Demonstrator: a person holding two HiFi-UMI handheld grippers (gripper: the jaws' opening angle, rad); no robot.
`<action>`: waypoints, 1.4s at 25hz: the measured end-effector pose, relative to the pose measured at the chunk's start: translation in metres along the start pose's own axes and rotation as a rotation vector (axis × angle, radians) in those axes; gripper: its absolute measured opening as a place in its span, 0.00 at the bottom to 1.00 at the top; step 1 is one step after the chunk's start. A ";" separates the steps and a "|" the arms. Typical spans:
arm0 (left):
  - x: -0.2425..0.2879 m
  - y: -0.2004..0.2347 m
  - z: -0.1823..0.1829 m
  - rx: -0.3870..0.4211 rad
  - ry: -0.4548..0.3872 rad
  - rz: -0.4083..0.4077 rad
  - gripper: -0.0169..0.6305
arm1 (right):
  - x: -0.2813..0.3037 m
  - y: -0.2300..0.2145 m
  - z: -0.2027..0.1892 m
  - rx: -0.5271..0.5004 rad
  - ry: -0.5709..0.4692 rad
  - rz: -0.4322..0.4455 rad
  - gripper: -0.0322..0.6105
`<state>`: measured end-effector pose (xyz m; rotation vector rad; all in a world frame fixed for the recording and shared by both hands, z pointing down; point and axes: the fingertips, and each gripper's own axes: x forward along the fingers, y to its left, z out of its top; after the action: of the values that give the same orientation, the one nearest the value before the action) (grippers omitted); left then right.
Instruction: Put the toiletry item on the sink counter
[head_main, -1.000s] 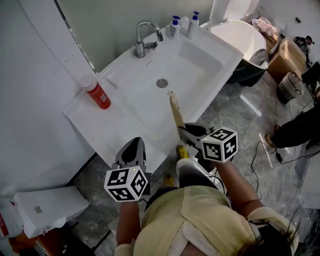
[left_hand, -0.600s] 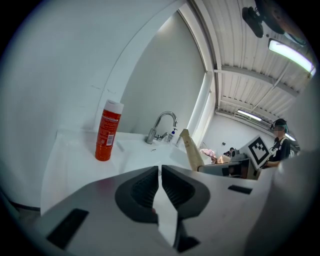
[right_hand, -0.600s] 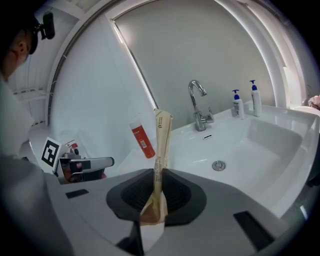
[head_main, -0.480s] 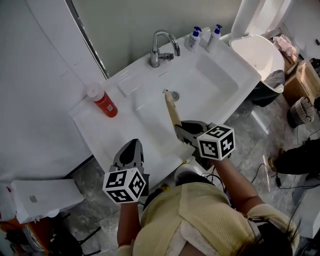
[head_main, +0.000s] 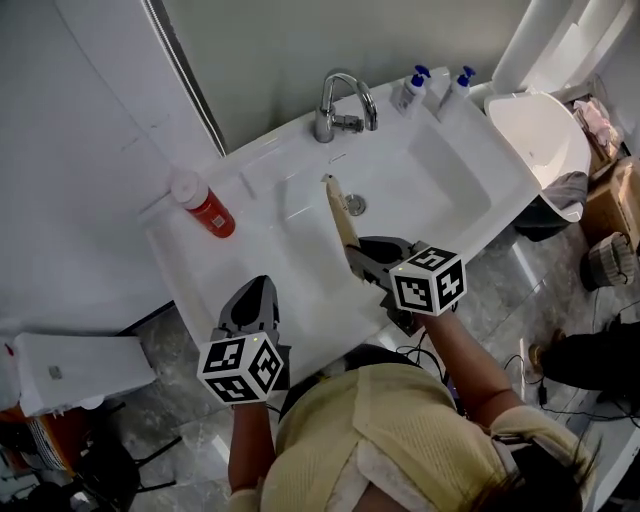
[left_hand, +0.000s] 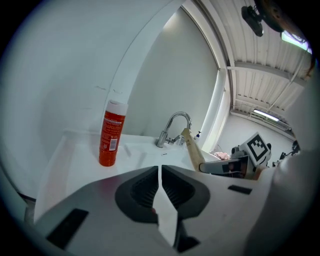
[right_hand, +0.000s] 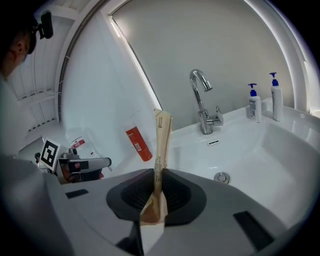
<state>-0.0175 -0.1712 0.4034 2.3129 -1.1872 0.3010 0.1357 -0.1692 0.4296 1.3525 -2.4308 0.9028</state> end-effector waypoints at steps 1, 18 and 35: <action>0.002 -0.001 0.001 -0.003 0.000 0.008 0.10 | 0.001 -0.003 0.002 -0.008 0.009 0.007 0.16; 0.015 0.013 0.010 -0.043 -0.047 0.199 0.11 | 0.053 -0.025 0.031 -0.191 0.140 0.160 0.16; 0.021 0.036 0.010 -0.062 -0.052 0.317 0.11 | 0.107 -0.033 0.051 -0.360 0.201 0.213 0.16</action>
<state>-0.0347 -0.2084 0.4156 2.0867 -1.5687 0.3127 0.1093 -0.2870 0.4523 0.8504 -2.4573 0.5709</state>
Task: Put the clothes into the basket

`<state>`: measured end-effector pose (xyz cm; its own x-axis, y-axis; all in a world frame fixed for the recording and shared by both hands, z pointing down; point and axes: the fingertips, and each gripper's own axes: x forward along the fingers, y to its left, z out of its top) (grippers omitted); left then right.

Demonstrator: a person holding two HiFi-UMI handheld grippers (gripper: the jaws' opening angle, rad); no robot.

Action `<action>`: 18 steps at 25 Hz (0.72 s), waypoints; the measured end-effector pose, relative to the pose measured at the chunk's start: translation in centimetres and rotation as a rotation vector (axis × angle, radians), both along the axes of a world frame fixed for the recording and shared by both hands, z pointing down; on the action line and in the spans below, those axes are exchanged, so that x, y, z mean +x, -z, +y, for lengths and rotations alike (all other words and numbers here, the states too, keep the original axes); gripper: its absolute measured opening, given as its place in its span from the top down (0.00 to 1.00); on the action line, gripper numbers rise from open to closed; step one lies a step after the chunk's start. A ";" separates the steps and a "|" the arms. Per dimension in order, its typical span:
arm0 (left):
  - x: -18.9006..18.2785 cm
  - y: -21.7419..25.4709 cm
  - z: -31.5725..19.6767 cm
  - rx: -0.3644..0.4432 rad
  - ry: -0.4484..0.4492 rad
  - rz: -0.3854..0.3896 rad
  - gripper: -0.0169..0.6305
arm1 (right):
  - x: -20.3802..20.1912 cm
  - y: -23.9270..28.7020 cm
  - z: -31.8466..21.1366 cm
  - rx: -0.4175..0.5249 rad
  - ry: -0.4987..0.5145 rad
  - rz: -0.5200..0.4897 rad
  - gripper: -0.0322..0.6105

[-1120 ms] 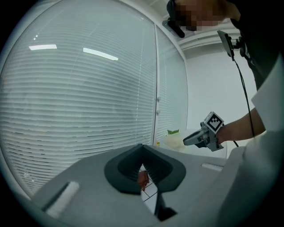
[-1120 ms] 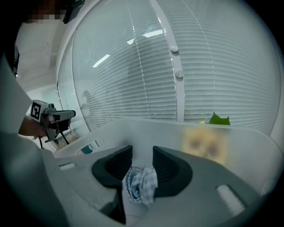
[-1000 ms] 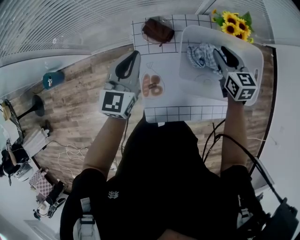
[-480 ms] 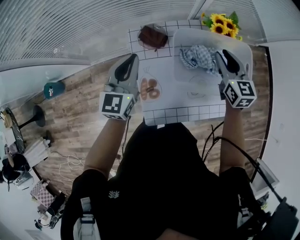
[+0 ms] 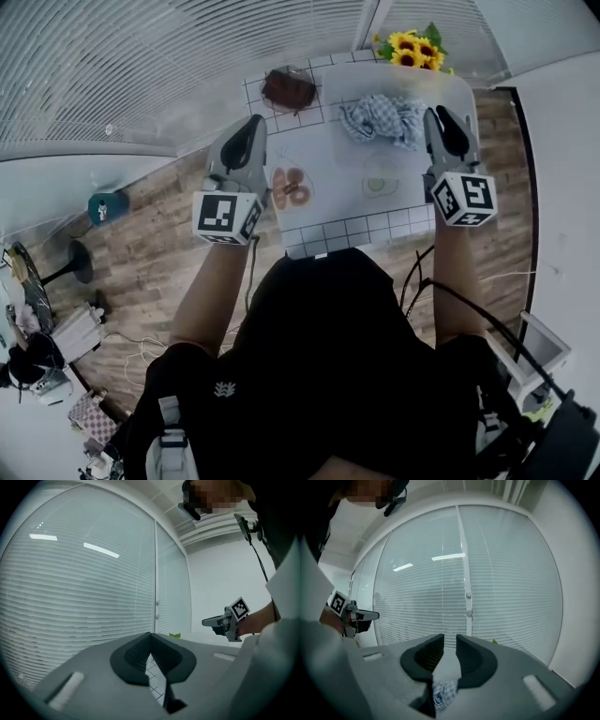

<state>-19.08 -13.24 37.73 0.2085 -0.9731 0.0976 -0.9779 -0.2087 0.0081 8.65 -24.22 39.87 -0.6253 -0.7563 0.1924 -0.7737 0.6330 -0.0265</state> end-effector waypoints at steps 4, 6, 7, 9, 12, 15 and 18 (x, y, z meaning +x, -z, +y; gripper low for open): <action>0.6 0.6 0.5 0.007 -0.012 -0.001 0.96 | 0.8 0.5 1.1 0.002 -0.017 -0.015 0.82; 0.8 0.9 0.9 0.012 -0.014 -0.006 0.96 | 1.3 0.8 1.6 0.016 -0.030 -0.020 0.85; 0.8 1.1 1.0 0.016 -0.014 -0.007 0.96 | 1.6 0.9 1.8 0.022 -0.035 -0.021 0.87; 0.9 1.5 1.3 0.026 -0.015 -0.010 0.96 | 2.1 1.0 2.2 0.022 -0.041 -0.019 0.95; 1.2 2.1 1.9 0.043 -0.019 -0.015 0.96 | 2.9 0.6 2.9 0.002 -0.057 -0.014 0.95; 1.4 2.2 2.3 0.044 -0.024 -0.018 0.96 | 3.4 0.1 3.6 -0.009 -0.069 -0.010 0.95; 1.3 2.5 2.4 0.046 -0.025 -0.021 0.96 | 3.4 0.1 4.0 -0.009 -0.067 -0.004 0.95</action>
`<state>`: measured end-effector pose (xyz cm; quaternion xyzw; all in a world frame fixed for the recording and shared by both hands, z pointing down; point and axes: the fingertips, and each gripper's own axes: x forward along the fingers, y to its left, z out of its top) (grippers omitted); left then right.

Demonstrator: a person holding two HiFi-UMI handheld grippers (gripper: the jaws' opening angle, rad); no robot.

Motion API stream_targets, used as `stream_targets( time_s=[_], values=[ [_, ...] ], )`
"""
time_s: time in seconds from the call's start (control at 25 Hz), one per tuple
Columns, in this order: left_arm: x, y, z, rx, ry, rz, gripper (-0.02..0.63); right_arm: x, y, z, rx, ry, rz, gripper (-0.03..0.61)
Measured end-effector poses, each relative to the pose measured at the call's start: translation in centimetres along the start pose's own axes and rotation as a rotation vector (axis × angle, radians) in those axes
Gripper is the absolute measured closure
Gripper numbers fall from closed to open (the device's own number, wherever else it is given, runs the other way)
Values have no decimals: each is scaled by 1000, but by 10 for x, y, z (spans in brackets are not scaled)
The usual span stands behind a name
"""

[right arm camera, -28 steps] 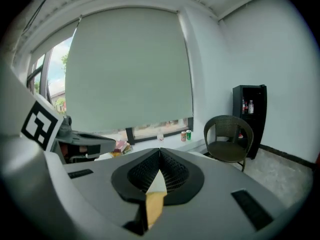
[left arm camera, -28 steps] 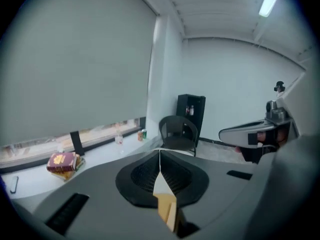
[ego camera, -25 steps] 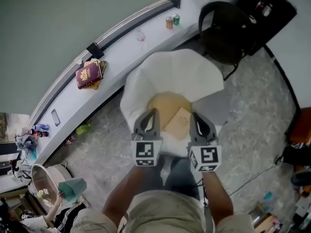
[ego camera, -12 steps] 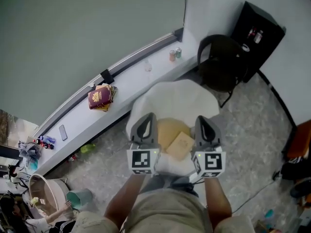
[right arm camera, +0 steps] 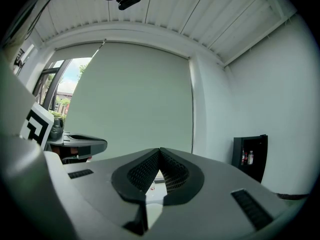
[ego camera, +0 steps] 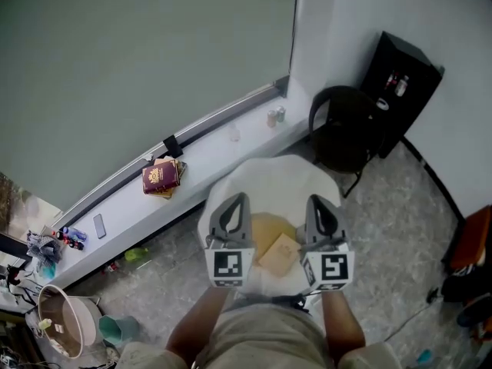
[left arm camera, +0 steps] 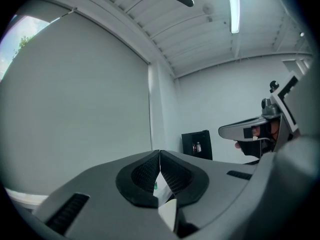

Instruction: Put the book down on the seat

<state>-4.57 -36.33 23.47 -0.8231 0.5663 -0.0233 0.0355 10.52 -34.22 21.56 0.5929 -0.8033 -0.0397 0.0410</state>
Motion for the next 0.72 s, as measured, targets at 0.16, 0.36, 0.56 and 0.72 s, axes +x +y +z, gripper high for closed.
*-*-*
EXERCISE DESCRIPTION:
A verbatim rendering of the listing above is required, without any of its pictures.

RESPONSE TO THE TASK:
Demonstrator: a person holding two HiFi-UMI handheld grippers (gripper: the jaws' opening angle, rad); no robot.
`<action>`: waypoints, 1.4s at 25hz: the measured end-effector pose, relative to the pose measured at the chunk's start: translation in metres along the start pose's own axes and rotation as a rotation vector (axis × angle, radians) in those axes; gripper: its absolute measured opening as a place in its span, 0.00 at the bottom to 1.00 at the top; step 1 is one step after the chunk's start. A ";" separates the steps and a "|" the arms. Typical spans:
arm0 (left):
  - x: -0.2425..0.2879 m
  - y: -0.2004..0.2347 m
  - z: -0.1823..0.1829 m
  - rx: -0.3870..0.4211 rad
  - ry: -0.4548..0.3872 rad
  - rz: -0.4083..0.4077 rad
  - gripper: -0.0169..0.6305
arm1 (right):
  - x: -0.2813..0.3037 m
  - y: -0.2300..0.2145 m
  - z: -0.2027..0.1892 m
  - rx: -0.5271..0.5004 rad
  - ry: -0.5709..0.4692 rad
  - rz: -0.4322..0.4455 rad
  - gripper: -0.0322..0.6105
`<state>`: measured end-effector pose (xyz m; rotation vector rad; all in a world frame fixed for the recording and shared by both hands, z pointing down; point and axes: the fingertips, and each gripper's own axes: x forward along the fingers, y to its left, z out of its top; after the action: of the values that give the same orientation, the one nearest the value before the action) (grippers omitted); left then right.
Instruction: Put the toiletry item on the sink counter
[head_main, -1.000s] 
[left_hand, -0.600s] 
[right_hand, -0.600s] 
[head_main, -0.480s] 
[head_main, +0.000s] 
[left_hand, +0.000s] 
[right_hand, +0.000s] 
<state>-0.0175 -0.1712 0.4034 2.3129 -1.1872 0.3010 0.1357 -0.1692 0.4296 1.3525 -2.4308 0.9028</state> end-effector waypoints at steps 1, 18 and 35: <action>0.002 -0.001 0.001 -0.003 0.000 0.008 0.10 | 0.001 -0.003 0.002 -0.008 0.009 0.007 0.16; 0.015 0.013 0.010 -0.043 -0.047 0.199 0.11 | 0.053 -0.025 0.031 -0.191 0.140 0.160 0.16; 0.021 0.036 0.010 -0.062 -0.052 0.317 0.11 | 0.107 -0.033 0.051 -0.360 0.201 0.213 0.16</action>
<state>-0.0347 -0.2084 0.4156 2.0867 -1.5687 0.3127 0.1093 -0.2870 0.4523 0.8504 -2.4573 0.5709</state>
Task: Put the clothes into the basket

`<state>`: measured end-effector pose (xyz cm; its own x-axis, y-axis; all in a world frame fixed for the recording and shared by both hands, z pointing down; point and axes: the fingertips, and each gripper's own axes: x forward along the fingers, y to its left, z out of its top) (grippers omitted); left then right.

Demonstrator: a person holding two HiFi-UMI handheld grippers (gripper: the jaws' opening angle, rad); no robot.

Action `<action>`: 18 steps at 25 Hz (0.72 s), waypoints; the measured end-effector pose, relative to the pose measured at the chunk's start: translation in centimetres and rotation as a rotation vector (axis × angle, radians), both along the axes of a world frame fixed for the recording and shared by both hands, z pointing down; on the action line and in the spans below, those axes are exchanged, so that x, y, z mean +x, -z, +y, for lengths and rotations alike (all other words and numbers here, the states too, keep the original axes); gripper: its absolute measured opening, given as its place in its span from the top down (0.00 to 1.00); on the action line, gripper numbers rise from open to closed; step one lies a step after the chunk's start. A ";" separates the steps and a "|" the arms. Per dimension in order, its typical span:
arm0 (left):
  - x: -18.9006..18.2785 cm
  - y: -21.7419..25.4709 cm
  - z: -31.5725..19.6767 cm
  - rx: -0.3644..0.4432 rad
  - ry: -0.4484..0.4492 rad
  - rz: -0.3854..0.3896 rad
  - gripper: -0.0169..0.6305
arm1 (right):
  - x: -20.3802..20.1912 cm
  - y: -23.9270..28.7020 cm
  - z: -31.8466..21.1366 cm
  - rx: -0.4175..0.5249 rad
  - ry: -0.4987..0.5145 rad
  - rz: -0.5200..0.4897 rad
  - gripper: -0.0322..0.6105

[-1120 ms] 
[-1120 ms] 
[-1000 ms] 
[-480 ms] 
[+0 ms] 

<state>-19.08 -13.24 37.73 0.2085 -0.9731 0.0976 -0.9779 -0.2087 0.0081 8.65 -24.22 39.87 -0.6253 -0.7563 0.1924 -0.7737 0.6330 -0.0265</state> end-effector waypoints at steps 4, 6, 7, 9, 12, 15 and 18 (x, y, z meaning +x, -z, +y; gripper low for open): <action>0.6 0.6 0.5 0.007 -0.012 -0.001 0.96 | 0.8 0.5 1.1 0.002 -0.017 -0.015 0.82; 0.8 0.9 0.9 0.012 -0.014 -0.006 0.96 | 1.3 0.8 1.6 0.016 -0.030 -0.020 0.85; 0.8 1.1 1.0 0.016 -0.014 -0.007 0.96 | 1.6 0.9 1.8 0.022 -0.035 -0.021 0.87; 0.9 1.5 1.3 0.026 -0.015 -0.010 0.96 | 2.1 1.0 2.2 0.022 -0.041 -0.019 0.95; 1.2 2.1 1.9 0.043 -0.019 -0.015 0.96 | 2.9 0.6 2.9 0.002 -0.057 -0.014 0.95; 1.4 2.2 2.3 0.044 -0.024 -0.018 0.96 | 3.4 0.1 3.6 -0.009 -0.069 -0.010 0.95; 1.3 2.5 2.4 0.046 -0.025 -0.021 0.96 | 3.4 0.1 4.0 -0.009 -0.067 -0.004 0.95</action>
`<state>`: measured end-effector pose (xyz cm; quaternion xyzw; all in a world frame fixed for the recording and shared by both hands, z pointing down; point and axes: the fingertips, and each gripper's own axes: x forward along the fingers, y to its left, z out of its top) (grippers omitted); left then right.

Demonstrator: a person holding two HiFi-UMI handheld grippers (gripper: the jaws' opening angle, rad); no robot.

Motion API stream_targets, used as `stream_targets( time_s=[_], values=[ [_, ...] ], )`
"""
time_s: time in seconds from the call's start (control at 25 Hz), one per tuple
Columns, in this order: left_arm: x, y, z, rx, ry, rz, gripper (-0.02..0.63); right_arm: x, y, z, rx, ry, rz, gripper (-0.03..0.61)
Measured end-effector poses, each relative to the pose measured at the call's start: translation in centimetres along the start pose's own axes and rotation as a rotation vector (axis × angle, radians) in those axes
Gripper is the absolute measured closure
Gripper numbers fall from closed to open (the device's own number, wherever else it is given, runs the other way)
Values have no decimals: each is scaled by 1000, but by 10 for x, y, z (spans in brackets are not scaled)
The usual span stands behind a name
"""

[right arm camera, -28 steps] 
[left arm camera, -28 steps] 
[ego camera, -25 steps] 
[ego camera, -12 steps] 
[right arm camera, +0 steps] 
[ego camera, +0 steps] 
[left arm camera, +0 steps] 

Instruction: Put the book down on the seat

<state>-4.57 -36.33 23.47 -0.8231 0.5663 -0.0233 0.0355 10.52 -34.22 21.56 0.5929 -0.8033 -0.0397 0.0410</state>
Motion for the next 0.72 s, as measured, targets at 0.16, 0.36, 0.56 and 0.72 s, axes +x +y +z, gripper high for closed.

The answer has been supplied in full.